I have looked at your gigantic list.

At the top/root, we have:

`['Answer', 2, nested_list]`

Okay, it looks like 'Answer' is the operator. 'Answer' has two arguments, 2 and nested_list

Therefore, in English, it is saying "The answer to nested_list is 2"
What if we go deeper?

['Answer', 2, ['ObjList', 'nested_list']]

Well, now we have:

Answer(2, ObjList(nested_list))

Even deeper, we see...

['Answer',
    2,
    ['ObjList',
        [
            ['CoqGoal',                    
                 ['list', 'list', 'list', 'list']
            ]
        ]
    ]
]

It looks to me like your list of lists is already in pre-fix order. Be sure to leave me some comments if not. Maybe all that remains is to convert it to a string? Again, I'm not sure what you want.

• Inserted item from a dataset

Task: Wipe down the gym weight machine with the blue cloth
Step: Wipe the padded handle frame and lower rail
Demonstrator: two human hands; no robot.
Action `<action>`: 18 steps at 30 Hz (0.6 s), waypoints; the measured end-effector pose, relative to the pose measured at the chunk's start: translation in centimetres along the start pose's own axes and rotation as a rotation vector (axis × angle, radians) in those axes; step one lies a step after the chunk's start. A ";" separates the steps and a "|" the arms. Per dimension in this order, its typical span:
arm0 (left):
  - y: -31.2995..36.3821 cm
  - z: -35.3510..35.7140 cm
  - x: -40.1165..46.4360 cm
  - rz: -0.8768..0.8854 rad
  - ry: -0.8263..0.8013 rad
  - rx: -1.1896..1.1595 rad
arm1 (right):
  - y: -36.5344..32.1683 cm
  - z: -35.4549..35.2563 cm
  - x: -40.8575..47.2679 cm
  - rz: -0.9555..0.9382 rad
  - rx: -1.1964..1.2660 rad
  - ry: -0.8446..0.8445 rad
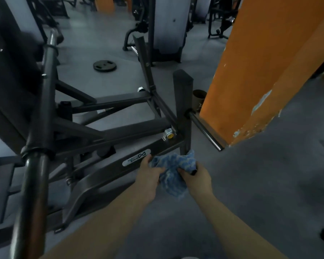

In infix notation, operators (+, *, etc...) are also delimiters.

However, in prefix notation (aka "Polish notation") there is more of a need for delimiters.

The output = n + n n is highly ambiguous. This is compared to, =(n, +(n,n)), which is very clear.

I have written a program which uses the delimiters (, ), and ,. However, you can get rid of them by setting:

open_delim  = ""           
close_delim = "" 
comma_delim = ""

On a small trial run, we have:

TEST_DATA1 = ["+", 2, ["+", 1, 1, 1]  ]

# you can put **ALL** of the inputs to update_args
# inside of the constructor call. However, it is
# then very difficult to read.

loligag = Lol2Str(open_delim="(", close_delim=")")
loligag.update_args(comma_delim =",")
loligag.update_args(is_operaND= lambda x: isinstance(x, int))
loligag.update_args(is_operaTOR = lambda x: x == "+")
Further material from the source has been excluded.